Foreign labour could be put off by Vietnam’s social insurance policy

VOV.VN - Foreign investors are concerned about the statutory social insurance contributions Vietnam has set for foreign workers and their employers.

Social insurance contributions may deter employers from using foreign labour and bringing further overseas talent to Vietnam, said EUROCHAM. Photo by VNA.

According to the Vietnam Business Forum 2018 (VBF 2018) investment and trade working group, the social insurance contribution rates that have been imposed on both foreign employees and their employers under Decree No. 143/2018/ND-CP, will be the same as those applicable to Vietnamese employees. For instance, 8 percent from employees and 17.5 percent from employers.

The contribution rates are based on the salary used to calculate compulsory social insurance which is capped at 20 times the applicable general minimum salary as prescribed by the Government.

The working group, led by Mr. Fred Burke, claimed that investors, both foreign and domestic, are concerned that the rapidly rising cost of labour may undermine Vietnam's attractiveness as an investment destination. It may also impact on the Government's ability to continue generating jobs for young people.

Between December 1 2018 and December 31 2021, companies who have foreign employees must pay the 3.5 percent ratio, including 3 percent for their health fund and 0.5 percent for the accident and occupational disease fund. Meanwhile, foreign employees themselves are not applicable in the reviewed period.

From January 1 2022 onwards, the contribution set for employers rises to 17.5 percent, while employees are subject to 8 percent for their retirement fund.

The working group noted that when applying these figures, from January 1 2022 onwards, a combined contribution of US$326.6 for an employee with wages of US$4,000 per month will be considered a burden by many, especially if there are any issues with redemption, pay-out and remittance at the end of the contract period. 

These contributions would make Vietnam's taxes on workers among the highest in the region, taking into account the number of taxes, high rates, and broad bases (which include not only salary but other forms of benefits). 

The European Chamber of Commerce in Vietnam, stated in a position paper for the VBF 2018 that the  statutory social insurance contributions may deter employers from using foreign labour, and bringing overseas talent to Vietnam, who in turn could train and assist in the development of the Vietnamese labour force.

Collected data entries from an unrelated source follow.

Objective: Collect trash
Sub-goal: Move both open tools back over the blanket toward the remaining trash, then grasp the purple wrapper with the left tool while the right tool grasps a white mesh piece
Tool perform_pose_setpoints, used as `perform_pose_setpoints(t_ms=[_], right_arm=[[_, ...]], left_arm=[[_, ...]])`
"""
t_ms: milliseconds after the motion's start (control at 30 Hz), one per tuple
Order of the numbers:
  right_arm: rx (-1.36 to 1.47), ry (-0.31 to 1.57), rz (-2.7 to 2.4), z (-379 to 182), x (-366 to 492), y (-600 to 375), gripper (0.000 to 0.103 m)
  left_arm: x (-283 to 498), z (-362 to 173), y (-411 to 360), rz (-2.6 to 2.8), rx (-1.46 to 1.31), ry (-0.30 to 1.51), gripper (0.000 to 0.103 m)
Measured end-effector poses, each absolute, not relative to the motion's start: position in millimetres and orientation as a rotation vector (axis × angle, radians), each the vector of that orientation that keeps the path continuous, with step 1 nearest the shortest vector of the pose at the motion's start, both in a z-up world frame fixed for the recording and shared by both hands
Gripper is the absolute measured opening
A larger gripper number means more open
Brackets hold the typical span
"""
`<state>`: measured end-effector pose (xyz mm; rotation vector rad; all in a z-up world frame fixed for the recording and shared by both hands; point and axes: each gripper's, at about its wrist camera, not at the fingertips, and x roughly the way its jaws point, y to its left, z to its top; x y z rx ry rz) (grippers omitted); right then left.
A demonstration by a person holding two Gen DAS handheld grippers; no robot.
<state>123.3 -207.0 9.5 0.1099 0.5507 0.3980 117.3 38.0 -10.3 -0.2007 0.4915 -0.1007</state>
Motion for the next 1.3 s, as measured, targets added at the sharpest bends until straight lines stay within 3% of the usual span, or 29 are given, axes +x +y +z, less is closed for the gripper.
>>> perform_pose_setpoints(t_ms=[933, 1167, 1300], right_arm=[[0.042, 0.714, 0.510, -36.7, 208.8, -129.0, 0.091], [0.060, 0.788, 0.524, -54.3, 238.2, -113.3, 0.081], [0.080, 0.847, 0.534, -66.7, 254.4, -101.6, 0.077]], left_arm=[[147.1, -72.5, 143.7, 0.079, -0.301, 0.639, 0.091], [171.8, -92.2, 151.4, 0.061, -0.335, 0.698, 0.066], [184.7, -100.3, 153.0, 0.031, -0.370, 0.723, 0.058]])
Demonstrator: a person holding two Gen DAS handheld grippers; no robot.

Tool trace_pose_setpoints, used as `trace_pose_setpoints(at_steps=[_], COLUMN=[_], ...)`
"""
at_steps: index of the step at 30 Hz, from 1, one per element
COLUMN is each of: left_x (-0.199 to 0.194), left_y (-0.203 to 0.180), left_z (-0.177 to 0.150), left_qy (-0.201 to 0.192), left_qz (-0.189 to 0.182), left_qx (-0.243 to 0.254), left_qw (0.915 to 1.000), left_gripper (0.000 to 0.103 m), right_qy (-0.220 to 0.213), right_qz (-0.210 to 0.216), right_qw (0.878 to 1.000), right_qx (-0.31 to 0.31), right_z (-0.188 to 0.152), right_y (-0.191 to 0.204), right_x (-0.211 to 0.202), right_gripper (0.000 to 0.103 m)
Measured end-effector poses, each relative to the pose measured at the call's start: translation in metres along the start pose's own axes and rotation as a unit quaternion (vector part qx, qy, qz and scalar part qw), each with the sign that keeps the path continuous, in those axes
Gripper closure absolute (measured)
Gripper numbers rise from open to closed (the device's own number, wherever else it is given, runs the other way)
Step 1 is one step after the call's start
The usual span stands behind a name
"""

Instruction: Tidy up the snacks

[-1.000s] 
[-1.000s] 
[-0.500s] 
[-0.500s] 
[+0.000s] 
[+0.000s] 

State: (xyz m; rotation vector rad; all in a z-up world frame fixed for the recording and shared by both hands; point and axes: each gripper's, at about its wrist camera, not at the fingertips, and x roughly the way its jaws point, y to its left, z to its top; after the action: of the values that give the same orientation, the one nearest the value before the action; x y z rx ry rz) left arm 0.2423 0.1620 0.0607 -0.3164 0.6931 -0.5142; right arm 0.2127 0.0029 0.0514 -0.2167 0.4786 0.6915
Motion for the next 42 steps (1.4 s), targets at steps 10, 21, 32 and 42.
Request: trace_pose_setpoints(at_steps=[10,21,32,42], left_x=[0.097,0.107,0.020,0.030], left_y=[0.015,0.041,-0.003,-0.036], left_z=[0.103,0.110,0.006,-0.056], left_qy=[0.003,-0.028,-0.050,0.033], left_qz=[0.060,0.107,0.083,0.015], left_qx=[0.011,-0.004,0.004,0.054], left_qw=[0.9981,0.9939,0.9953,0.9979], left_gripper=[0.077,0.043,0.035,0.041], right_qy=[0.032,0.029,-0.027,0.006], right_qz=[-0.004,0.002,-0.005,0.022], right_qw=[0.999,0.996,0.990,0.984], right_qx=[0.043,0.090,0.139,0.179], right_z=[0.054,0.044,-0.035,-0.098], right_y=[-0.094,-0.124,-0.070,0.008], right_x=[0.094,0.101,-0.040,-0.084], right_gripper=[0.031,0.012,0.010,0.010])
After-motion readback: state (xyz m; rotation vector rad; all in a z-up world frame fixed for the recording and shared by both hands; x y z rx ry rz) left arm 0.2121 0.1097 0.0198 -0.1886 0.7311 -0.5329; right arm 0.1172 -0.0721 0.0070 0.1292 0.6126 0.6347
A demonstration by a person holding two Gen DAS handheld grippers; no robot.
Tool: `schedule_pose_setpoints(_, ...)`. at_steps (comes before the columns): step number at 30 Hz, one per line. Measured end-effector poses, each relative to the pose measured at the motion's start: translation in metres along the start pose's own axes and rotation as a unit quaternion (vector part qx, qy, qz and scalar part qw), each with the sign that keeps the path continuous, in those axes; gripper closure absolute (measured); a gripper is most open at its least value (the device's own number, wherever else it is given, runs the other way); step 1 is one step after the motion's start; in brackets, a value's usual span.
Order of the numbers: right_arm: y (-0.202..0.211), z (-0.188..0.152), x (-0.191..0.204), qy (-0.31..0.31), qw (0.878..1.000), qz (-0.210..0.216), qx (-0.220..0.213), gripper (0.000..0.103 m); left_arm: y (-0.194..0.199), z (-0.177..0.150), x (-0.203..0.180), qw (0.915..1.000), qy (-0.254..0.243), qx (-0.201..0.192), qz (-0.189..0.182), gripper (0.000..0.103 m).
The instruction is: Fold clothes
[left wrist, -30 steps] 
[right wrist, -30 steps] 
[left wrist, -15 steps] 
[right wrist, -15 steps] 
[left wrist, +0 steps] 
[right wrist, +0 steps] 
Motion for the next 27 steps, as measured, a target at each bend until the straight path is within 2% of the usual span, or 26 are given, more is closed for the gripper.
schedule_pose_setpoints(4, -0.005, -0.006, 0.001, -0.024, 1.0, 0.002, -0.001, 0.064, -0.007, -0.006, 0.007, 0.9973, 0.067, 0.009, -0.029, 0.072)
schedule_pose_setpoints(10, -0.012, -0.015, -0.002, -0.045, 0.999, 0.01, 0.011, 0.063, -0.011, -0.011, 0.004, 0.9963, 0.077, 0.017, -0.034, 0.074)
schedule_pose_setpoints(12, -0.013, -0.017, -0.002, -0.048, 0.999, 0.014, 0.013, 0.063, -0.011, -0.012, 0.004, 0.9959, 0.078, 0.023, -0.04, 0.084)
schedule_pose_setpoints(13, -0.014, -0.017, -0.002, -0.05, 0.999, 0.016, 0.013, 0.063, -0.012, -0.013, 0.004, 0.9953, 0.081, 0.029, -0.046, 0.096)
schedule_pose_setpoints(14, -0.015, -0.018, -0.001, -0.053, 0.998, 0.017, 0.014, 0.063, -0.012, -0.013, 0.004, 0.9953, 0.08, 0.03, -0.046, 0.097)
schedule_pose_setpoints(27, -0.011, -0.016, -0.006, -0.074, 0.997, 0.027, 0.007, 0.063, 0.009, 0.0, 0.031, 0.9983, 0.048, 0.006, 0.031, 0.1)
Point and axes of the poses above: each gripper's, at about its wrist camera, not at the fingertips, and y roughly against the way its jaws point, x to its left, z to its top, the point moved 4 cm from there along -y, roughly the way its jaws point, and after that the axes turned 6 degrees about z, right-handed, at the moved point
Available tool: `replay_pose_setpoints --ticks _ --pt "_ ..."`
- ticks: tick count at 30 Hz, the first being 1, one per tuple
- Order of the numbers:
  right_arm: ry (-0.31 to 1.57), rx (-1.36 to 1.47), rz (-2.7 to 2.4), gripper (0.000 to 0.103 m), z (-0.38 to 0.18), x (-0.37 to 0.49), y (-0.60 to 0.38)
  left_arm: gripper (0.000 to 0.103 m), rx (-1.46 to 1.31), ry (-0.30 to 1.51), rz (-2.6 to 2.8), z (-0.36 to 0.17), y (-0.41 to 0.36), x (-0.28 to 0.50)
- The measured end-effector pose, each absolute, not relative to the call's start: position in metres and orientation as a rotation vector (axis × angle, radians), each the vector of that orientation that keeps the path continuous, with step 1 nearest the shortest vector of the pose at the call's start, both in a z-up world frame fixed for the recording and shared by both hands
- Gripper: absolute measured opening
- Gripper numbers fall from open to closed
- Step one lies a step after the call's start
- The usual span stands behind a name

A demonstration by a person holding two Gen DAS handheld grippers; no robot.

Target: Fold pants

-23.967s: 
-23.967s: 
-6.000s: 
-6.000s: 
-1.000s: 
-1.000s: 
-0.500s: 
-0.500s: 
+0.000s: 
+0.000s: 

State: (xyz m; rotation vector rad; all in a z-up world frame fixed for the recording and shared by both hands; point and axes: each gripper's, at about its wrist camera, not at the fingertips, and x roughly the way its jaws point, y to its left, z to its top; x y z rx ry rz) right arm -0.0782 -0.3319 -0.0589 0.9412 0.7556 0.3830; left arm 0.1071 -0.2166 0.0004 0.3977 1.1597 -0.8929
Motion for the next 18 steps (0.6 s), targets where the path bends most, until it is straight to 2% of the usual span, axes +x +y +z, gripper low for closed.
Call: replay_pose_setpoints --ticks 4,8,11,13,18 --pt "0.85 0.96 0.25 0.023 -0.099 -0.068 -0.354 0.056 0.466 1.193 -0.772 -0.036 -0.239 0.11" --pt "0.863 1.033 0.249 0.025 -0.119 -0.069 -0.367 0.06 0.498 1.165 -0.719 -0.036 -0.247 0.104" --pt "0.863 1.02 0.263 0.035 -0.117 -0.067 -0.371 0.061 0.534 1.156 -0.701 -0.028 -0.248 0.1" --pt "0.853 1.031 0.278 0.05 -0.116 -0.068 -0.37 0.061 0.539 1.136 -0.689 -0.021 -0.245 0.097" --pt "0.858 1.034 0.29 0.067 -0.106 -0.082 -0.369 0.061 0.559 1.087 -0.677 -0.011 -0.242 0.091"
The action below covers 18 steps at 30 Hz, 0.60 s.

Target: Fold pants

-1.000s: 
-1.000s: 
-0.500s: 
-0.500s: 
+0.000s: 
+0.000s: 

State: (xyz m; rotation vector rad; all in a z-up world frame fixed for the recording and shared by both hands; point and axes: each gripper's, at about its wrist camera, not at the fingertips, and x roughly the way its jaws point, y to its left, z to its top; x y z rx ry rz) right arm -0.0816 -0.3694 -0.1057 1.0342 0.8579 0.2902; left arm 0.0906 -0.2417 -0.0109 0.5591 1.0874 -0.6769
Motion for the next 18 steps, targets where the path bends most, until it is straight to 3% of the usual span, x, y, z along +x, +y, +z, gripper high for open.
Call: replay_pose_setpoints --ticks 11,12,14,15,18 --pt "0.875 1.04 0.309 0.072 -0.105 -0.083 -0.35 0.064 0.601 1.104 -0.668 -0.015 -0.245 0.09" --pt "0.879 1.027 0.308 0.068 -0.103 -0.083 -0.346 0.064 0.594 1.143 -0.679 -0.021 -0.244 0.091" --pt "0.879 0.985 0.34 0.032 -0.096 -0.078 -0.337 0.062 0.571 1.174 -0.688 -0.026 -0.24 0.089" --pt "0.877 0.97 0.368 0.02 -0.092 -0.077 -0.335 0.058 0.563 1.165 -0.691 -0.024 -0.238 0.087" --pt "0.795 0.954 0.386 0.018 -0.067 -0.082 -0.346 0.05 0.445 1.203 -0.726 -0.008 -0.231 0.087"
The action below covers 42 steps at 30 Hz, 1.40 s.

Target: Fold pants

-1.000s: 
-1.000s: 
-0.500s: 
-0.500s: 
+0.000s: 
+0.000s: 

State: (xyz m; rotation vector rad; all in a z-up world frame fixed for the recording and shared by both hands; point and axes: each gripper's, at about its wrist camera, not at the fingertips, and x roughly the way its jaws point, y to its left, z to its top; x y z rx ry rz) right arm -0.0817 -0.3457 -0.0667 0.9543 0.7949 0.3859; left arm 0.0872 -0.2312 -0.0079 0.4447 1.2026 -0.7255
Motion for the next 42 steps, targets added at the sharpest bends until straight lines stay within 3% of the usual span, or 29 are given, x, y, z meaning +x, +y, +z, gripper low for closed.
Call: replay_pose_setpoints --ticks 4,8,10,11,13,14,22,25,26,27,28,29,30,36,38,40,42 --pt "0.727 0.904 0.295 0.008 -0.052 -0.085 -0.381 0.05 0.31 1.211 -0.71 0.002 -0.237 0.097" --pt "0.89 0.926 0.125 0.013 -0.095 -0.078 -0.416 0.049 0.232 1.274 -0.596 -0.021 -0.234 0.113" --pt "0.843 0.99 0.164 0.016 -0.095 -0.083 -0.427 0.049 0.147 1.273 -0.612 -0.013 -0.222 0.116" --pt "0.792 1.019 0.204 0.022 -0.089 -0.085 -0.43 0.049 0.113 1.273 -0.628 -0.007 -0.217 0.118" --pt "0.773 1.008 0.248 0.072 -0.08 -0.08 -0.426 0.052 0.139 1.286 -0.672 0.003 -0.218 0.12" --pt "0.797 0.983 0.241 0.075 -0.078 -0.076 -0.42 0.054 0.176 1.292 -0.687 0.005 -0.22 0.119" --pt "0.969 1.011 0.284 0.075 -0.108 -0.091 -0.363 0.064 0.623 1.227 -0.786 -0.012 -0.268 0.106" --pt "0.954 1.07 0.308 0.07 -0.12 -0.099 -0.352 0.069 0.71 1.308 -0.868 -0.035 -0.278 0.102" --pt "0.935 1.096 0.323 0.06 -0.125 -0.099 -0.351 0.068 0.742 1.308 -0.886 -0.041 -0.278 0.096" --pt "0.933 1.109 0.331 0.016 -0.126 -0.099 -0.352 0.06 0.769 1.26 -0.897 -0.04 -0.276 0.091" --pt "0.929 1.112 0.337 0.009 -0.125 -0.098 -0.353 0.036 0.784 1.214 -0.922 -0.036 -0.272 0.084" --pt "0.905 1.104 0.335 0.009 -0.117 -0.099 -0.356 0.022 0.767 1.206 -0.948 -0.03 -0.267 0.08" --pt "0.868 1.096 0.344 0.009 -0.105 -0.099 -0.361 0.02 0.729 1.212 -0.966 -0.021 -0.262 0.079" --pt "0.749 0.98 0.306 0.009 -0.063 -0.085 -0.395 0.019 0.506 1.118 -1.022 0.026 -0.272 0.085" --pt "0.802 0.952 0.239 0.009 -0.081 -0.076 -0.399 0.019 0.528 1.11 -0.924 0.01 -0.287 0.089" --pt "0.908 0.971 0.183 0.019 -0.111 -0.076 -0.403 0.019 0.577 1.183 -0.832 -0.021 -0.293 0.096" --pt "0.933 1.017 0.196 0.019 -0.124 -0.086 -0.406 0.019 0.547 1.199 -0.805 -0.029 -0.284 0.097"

These contributions will also represent a significant cost for businesses employing large numbers of foreign workers which are essential to Vietnam’s strategy for development, such as educational and technology institutions.

Meanwhile, the VBF 2018 human resources working group expected the double taxation of foreigners would not occur as they are already required to participate in social security schemes in their home countries and also pay Vietnamese social security at the same time.

“We are willing to assist, however we can in facilitating country-by-country agreements avoid double taxation”, the group said.

The long-awaited Decree No. 143/2018/ND-CP providing detailed guidance on compulsory social insurance applicable to foreign employees working in Vietnam was issued on October 15 and came into effect from December 1 onwards.